**Exercise requirements:** Every line of the records that contains "grounding" should be tallied, and only the resulting number returned.

**Listed entries:**
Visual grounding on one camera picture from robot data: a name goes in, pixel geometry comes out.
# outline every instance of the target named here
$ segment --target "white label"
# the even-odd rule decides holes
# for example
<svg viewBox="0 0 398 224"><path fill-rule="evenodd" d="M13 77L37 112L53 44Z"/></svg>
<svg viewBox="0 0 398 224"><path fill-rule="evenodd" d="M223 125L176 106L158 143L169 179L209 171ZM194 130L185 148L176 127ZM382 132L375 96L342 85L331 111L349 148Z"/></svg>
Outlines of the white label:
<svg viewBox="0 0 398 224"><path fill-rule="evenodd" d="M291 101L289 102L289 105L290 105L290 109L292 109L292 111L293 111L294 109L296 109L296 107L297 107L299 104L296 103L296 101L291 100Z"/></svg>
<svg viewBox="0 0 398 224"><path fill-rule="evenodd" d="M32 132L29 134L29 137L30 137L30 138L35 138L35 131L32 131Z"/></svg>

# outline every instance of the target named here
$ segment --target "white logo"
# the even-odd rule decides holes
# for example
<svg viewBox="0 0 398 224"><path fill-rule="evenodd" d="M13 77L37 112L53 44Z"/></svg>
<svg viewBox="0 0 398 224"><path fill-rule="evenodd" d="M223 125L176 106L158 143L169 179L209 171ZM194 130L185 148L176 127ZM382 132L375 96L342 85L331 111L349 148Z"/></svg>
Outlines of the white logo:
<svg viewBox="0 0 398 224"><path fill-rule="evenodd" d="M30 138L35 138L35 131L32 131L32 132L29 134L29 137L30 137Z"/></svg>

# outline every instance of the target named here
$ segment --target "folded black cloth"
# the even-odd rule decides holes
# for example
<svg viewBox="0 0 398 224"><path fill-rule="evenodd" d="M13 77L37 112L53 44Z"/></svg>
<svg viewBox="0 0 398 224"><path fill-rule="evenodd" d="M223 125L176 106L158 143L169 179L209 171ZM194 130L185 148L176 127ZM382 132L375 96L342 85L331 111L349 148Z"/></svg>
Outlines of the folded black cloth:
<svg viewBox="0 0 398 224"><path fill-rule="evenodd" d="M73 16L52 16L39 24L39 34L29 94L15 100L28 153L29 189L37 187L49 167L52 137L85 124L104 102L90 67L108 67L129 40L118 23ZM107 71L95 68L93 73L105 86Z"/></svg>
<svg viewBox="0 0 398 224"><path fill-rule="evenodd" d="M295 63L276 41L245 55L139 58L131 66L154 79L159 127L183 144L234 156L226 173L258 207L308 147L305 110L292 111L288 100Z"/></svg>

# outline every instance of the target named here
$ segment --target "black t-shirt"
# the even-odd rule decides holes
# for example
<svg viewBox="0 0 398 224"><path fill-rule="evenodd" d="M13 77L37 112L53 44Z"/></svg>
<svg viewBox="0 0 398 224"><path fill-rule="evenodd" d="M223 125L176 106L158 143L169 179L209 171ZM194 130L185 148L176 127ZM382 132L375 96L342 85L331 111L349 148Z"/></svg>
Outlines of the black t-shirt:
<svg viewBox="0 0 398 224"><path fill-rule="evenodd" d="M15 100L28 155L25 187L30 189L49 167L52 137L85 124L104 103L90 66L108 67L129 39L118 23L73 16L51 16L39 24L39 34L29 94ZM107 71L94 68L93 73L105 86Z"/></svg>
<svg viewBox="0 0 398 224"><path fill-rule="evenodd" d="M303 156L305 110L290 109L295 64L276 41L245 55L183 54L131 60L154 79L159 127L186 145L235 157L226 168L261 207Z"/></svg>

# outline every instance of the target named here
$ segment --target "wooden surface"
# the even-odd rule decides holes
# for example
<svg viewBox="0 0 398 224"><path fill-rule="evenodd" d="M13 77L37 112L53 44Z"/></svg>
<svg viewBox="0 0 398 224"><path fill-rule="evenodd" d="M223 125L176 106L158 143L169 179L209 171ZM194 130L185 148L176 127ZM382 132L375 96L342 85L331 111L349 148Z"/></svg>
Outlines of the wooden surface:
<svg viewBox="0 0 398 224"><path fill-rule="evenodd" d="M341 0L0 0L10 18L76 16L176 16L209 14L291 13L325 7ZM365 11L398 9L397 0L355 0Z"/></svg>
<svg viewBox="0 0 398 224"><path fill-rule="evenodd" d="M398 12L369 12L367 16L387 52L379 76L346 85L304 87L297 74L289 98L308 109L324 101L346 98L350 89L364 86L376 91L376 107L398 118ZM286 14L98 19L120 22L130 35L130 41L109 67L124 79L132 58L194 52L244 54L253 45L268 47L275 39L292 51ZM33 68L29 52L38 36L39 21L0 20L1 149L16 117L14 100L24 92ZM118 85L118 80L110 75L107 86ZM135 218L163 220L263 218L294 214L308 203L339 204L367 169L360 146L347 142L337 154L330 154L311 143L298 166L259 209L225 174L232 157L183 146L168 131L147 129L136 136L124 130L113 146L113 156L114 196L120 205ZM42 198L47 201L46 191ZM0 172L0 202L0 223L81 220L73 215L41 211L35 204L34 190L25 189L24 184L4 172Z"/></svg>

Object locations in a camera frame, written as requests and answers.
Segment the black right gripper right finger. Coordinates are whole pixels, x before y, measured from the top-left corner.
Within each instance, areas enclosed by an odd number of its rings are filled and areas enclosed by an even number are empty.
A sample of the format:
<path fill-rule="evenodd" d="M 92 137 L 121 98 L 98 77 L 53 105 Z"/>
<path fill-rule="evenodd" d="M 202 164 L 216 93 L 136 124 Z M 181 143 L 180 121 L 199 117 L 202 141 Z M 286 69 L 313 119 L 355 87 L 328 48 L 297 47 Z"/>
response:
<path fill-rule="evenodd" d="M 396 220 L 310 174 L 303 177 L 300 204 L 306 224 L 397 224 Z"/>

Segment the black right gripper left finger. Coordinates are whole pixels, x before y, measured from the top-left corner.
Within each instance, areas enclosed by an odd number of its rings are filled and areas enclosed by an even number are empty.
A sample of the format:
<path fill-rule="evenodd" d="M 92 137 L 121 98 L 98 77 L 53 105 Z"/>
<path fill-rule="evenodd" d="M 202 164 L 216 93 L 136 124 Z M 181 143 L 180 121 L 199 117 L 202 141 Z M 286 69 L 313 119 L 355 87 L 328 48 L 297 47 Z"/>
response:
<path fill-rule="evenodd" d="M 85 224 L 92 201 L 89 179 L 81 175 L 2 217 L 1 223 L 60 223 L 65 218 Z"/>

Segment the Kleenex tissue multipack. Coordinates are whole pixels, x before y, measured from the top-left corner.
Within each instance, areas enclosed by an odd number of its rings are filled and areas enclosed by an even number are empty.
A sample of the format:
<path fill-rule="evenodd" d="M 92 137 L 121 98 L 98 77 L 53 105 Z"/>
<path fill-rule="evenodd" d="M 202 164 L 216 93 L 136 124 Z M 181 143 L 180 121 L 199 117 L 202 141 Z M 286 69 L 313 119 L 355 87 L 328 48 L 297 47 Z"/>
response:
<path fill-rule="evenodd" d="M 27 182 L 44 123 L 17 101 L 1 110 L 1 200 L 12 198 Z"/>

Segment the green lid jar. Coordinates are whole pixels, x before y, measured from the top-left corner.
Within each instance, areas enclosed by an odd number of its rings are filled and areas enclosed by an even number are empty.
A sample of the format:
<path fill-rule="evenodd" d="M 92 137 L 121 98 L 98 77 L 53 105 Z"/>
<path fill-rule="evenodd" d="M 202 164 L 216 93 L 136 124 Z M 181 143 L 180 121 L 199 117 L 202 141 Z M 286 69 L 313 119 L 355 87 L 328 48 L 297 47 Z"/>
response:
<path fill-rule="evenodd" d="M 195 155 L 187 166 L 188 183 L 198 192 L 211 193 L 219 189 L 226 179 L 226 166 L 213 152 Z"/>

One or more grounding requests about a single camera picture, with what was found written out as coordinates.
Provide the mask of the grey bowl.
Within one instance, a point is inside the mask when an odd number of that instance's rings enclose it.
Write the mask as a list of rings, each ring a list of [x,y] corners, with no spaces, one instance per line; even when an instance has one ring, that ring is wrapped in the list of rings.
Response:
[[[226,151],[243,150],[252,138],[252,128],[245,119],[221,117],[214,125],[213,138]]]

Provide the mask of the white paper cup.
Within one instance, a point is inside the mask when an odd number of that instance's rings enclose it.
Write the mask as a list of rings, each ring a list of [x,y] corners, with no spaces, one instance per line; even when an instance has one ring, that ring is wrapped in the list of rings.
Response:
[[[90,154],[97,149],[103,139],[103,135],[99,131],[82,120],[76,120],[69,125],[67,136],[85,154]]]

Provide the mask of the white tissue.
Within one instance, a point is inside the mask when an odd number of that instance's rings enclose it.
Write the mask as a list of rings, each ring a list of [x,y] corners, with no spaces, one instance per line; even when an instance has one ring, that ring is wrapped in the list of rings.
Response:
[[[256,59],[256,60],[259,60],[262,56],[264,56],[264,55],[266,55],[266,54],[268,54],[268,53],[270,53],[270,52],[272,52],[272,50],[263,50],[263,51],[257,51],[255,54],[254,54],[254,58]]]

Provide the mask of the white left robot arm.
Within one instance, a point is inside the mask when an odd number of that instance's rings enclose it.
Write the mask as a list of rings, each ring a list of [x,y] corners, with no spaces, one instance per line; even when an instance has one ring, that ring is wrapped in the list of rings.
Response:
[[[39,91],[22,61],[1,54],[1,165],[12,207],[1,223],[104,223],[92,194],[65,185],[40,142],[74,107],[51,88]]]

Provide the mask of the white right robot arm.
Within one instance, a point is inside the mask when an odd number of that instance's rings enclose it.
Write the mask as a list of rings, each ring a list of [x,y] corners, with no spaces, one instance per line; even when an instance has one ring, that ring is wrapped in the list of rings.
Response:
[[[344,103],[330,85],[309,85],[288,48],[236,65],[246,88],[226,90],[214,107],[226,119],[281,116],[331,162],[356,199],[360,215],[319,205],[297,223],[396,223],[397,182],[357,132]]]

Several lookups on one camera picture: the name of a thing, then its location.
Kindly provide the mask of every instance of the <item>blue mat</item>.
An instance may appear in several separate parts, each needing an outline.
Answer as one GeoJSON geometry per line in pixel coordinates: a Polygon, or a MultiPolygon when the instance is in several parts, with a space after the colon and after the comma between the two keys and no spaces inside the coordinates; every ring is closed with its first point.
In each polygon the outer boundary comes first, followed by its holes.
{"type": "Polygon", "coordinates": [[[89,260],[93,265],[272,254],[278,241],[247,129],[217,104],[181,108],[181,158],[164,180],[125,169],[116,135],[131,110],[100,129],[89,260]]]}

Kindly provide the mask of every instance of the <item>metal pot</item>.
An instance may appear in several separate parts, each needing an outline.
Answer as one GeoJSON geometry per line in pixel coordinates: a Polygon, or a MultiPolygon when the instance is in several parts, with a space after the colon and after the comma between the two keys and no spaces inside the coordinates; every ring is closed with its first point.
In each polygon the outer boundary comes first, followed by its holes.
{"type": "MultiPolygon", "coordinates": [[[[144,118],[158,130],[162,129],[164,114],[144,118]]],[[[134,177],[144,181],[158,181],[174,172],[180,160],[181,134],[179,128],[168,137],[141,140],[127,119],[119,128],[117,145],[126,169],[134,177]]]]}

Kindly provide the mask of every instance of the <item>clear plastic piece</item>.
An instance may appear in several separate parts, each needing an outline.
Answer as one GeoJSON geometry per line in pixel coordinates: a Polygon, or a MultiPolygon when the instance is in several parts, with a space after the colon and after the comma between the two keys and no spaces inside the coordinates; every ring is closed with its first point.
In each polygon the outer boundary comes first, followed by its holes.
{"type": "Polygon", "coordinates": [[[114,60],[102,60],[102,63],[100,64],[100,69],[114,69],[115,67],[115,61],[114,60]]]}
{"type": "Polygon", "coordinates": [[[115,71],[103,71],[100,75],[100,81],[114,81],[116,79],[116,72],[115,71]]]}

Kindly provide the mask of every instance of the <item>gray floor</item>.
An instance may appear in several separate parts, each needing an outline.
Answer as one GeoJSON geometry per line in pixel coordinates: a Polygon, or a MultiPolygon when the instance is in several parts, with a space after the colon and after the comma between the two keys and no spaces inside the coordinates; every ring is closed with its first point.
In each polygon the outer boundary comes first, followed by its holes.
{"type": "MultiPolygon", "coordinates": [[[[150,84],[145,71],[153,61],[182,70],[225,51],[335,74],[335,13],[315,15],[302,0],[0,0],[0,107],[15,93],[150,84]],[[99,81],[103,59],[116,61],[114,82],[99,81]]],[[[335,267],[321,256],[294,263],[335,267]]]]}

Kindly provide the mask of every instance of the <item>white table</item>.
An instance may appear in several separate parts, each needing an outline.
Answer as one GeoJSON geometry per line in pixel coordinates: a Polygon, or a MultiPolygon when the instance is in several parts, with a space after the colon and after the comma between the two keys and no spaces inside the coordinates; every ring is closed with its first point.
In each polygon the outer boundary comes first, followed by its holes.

**Worked solution:** 2